Sir Daniel was waiting for him in the leathery sporting-printed bar of the restaurant and greeted him with a bland friendliness that went a little way toward allaying George’s suspicions. He had been very suspicious indeed when two days after that disastrous
Probe
program he had received the invitation written on expensive stationery bearing an Eaton Square address, even more suspicious at the way the man had written again and again and eventually managed to reach him on the telephone, making his determination very plain.

“I would prefer not to commit to paper at this stage my reasons for wanting so much to talk to you, nor to discuss them on the telephone,” Sir Daniel had said. “May I simply say that I have the welfare of your project deeply at heart, and can make what I am sure you will see as a most advantageous proposal? I do most earnestly advise you to agree to this meeting.”

And with both Hilary and Barbara Hervey reminding him that the
Echo
had consistently applauded the project, still ran frequent leaders castigating the government for its lack of support for science, he had given in.

“I took the liberty of ordering our meal in advance, Dr.

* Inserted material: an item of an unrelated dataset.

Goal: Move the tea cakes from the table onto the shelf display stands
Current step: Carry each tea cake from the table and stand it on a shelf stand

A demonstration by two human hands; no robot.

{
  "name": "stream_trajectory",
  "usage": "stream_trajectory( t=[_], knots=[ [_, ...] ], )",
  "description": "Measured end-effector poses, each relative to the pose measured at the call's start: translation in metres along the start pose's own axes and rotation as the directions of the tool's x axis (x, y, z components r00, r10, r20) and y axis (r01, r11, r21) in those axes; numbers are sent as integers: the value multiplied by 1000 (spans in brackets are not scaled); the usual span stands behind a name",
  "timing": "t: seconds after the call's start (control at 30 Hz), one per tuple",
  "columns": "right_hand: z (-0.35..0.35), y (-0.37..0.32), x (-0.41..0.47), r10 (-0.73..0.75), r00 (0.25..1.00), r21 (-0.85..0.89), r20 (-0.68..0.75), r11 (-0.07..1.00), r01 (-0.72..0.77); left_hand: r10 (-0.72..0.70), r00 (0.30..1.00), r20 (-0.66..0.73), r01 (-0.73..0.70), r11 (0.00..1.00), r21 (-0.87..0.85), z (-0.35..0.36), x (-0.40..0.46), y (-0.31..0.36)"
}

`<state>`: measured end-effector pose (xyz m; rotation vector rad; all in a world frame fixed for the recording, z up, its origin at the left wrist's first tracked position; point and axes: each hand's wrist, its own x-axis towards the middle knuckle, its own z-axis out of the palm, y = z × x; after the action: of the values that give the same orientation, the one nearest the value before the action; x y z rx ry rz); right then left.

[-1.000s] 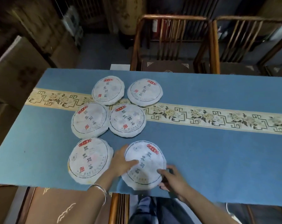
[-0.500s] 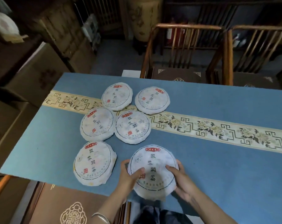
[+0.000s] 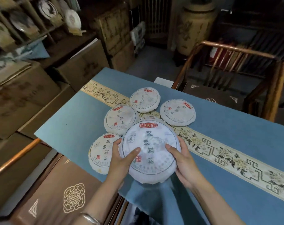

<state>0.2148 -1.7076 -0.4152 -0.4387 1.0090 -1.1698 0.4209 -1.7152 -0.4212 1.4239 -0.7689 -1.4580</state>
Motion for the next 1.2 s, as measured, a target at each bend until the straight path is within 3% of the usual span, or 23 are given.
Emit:
stream_trajectory(
  t=[0.23, 0.37, 0.47, 0.73, 0.87, 1.03, 1.13, 1.2],
  knots=[
    [72, -15, 3, -28, 974, -308, 223, 947, 98, 106, 969, -223, -155, 964, -218, -41, -38, 36],
    [112, -11, -3, 51, 960, -387, 275, 920, 62, 172, 939, -297, -271, 903, -334, -80, -69, 53],
    [149, 2, -24, 49, 932, -419, 360, 901, 114, 248, 883, -398, -389, 861, -328, -123, -101, 65],
    [290, 118, -146, 139, 703, -421, 698, 873, 245, 465, 640, -612, -647, 755, -103, -274, -256, 70],
    [349, 195, -239, 181, 586, -401, 790, 876, 269, 484, 554, -677, -692, 720, -52, -347, -364, 54],
    [402, 279, -343, 213, 432, -315, 877, 931, 182, 502, 417, -758, -730, 681, 50, -418, -486, 34],
    [429, 313, -400, 216, 379, -311, 900, 927, 209, 477, 322, -818, -748, 658, 89, -449, -546, 25],
    [449, 331, -434, 199, 345, -280, 917, 938, 205, 459, 294, -838, -751, 653, 94, -467, -580, 21]
  ],
)
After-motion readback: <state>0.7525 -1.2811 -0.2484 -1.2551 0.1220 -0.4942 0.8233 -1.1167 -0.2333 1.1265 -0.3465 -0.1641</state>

Briant,” Sir Daniel said. “I know this place very well, and know which of
their offerings are best. A few native oysters, some of their truly excellent saddle of mutton, and a most interesting couple of wines. But if you would prefer something different?”

“Thank you, no. Whatever you suggest. I am not particularly interested in food.”

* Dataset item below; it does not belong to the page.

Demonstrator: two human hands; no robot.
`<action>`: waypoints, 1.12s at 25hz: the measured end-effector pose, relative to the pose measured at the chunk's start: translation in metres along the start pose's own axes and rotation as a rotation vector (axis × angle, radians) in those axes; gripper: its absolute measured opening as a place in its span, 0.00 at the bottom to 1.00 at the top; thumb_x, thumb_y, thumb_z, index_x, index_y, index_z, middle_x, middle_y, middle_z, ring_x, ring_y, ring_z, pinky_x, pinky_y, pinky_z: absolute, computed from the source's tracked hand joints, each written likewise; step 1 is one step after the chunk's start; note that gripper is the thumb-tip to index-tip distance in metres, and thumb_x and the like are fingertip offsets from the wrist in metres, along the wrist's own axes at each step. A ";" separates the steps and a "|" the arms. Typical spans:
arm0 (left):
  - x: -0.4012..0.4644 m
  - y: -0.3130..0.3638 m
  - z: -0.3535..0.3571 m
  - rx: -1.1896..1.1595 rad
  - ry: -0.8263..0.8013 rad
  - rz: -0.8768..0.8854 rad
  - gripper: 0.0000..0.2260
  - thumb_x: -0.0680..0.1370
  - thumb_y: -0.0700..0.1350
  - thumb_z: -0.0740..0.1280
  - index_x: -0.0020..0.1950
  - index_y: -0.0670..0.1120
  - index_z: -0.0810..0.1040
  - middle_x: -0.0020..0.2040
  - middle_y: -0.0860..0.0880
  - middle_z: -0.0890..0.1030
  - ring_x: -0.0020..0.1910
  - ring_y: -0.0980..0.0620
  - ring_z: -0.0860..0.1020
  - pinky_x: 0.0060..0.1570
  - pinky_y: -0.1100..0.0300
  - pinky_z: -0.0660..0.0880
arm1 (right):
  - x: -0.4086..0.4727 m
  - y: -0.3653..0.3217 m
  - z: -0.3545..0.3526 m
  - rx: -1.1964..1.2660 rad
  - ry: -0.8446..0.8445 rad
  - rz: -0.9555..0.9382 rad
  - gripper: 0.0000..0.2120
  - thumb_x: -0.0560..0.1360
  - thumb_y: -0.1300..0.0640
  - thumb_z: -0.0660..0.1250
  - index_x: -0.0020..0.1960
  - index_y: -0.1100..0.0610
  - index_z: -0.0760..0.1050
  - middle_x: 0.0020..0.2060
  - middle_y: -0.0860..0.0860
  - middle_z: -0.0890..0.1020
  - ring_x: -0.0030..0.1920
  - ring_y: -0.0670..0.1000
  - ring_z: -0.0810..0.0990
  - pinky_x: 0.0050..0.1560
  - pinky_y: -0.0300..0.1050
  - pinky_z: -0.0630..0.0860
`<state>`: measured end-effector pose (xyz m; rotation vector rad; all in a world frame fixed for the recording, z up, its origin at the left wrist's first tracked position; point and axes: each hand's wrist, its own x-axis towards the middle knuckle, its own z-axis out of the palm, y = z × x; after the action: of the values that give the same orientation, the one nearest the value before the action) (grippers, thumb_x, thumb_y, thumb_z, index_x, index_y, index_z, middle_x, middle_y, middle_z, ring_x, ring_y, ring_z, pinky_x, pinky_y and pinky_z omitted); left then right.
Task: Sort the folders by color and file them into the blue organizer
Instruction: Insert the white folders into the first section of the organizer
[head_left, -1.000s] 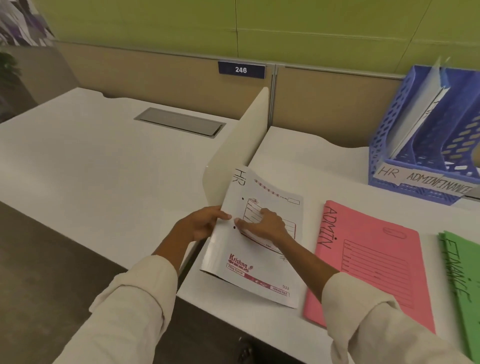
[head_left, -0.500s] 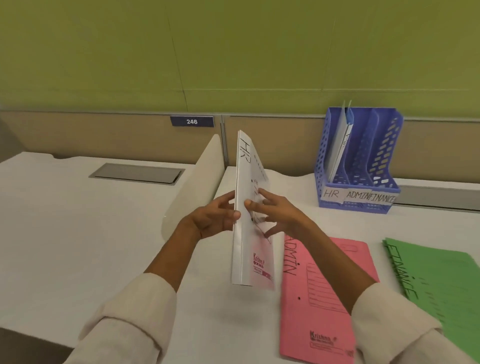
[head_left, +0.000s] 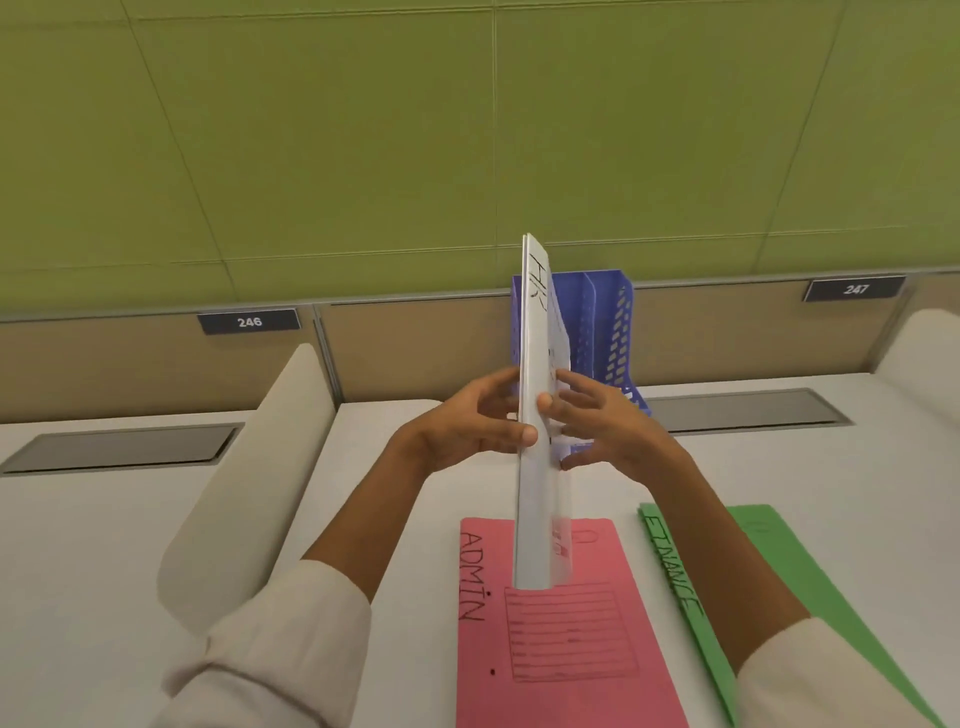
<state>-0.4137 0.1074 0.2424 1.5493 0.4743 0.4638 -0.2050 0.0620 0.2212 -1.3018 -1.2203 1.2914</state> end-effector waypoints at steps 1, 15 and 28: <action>0.014 0.002 0.006 0.041 -0.016 0.010 0.41 0.66 0.40 0.79 0.75 0.47 0.63 0.68 0.40 0.74 0.65 0.37 0.75 0.63 0.34 0.70 | 0.000 -0.004 -0.013 0.012 -0.044 -0.044 0.42 0.62 0.42 0.81 0.72 0.47 0.69 0.66 0.52 0.77 0.63 0.59 0.78 0.52 0.65 0.80; 0.148 -0.004 -0.010 0.221 0.138 -0.054 0.46 0.67 0.38 0.79 0.76 0.63 0.58 0.75 0.47 0.66 0.74 0.43 0.65 0.66 0.37 0.70 | 0.107 -0.042 -0.119 -0.148 -0.281 -0.345 0.41 0.64 0.67 0.79 0.72 0.57 0.66 0.59 0.56 0.80 0.62 0.63 0.77 0.56 0.64 0.78; 0.215 -0.036 -0.056 0.559 0.482 -0.065 0.32 0.66 0.35 0.78 0.66 0.52 0.73 0.58 0.49 0.81 0.55 0.44 0.81 0.50 0.42 0.81 | 0.210 -0.012 -0.137 -0.343 -0.167 -0.387 0.63 0.56 0.50 0.86 0.79 0.45 0.50 0.76 0.43 0.63 0.76 0.49 0.62 0.59 0.61 0.79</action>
<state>-0.2682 0.2757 0.2085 1.9484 1.0936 0.6978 -0.0765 0.2778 0.2171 -1.1276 -1.7721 0.9511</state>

“My dear man, how could you be? I know all too well that such an interest can be… costly. And in your position, you could hardly indulge yourself in any way.”

“If you mean I have no money, you’re right. Is that your reason for this invitation? To feed one of the starving?”

“Oh, please, you mustn’t be offended! I merely wanted to make it clear from the outset that I am aware of what is your most pressing problem. Financing your exciting work. But we really must not get down to cases quite so abruptly. I suggest we eat and then relax and talk. An aperitif? No? Then we’ll go in.” And he crooked an imperious finger at the headwaiter and led the way to a table in the corner of the big main room.

They ate to the company of desultory conversation on general subjects, in part because the waiters were so attentive that it would not have been possible to do otherwise, but also because Sir Daniel made it quite clear that he had no intention of being hurried. Not that George minded. He was hungrier than he had thought and, despite his denial of interest in food, thoroughly enjoyed the excellence of what he was given.

But all through the meal he was aware of still holding a deep suspicion, particularly as he didn’t like his host, finding his smooth talk rather repellent, and some embarrassment in his arrogant way of dealing with the waiters. But he controlled his suspicion, tried to show a relaxation he didn’t feel as coffee cups were put before them and Sir Daniel leaned back in his chair to look consideringly at him.

“Well, now, Dr. Briant. Shall we settle to some practical talk? You want to know why I suggested this meeting?”

“I’m interested, yes.”

“You appreciate that my newspaper, the
Echo
, has from the start consistently supported you, in spite of an almost general outcry against you?”

“Oh! Am I supposed to appreciate it? I regarded the paper’s attitude as the only intelligent one. Or should I be appreciative because intelligent reporting is so rare?”

“I used the word in a different sense. I meant to make it clear that you had no need to fear my paper. Of course, I ask no appreciation, although I might perhaps point out that I had to overcome considerable editorial diffidence to ensure the
Echo
would take the line it did.” He smiled. “Newspaper proprietors have remarkably little power, you know. I for one am constantly bullied by my editors. But on this issue I felt so deeply that I made a stand. And I am happy to say that my senior editorial people have come round completely to my way of thinking. So much so that”—he paused— “so much so that I am here to make to you an offer that I am convinced will be of great attraction to you.”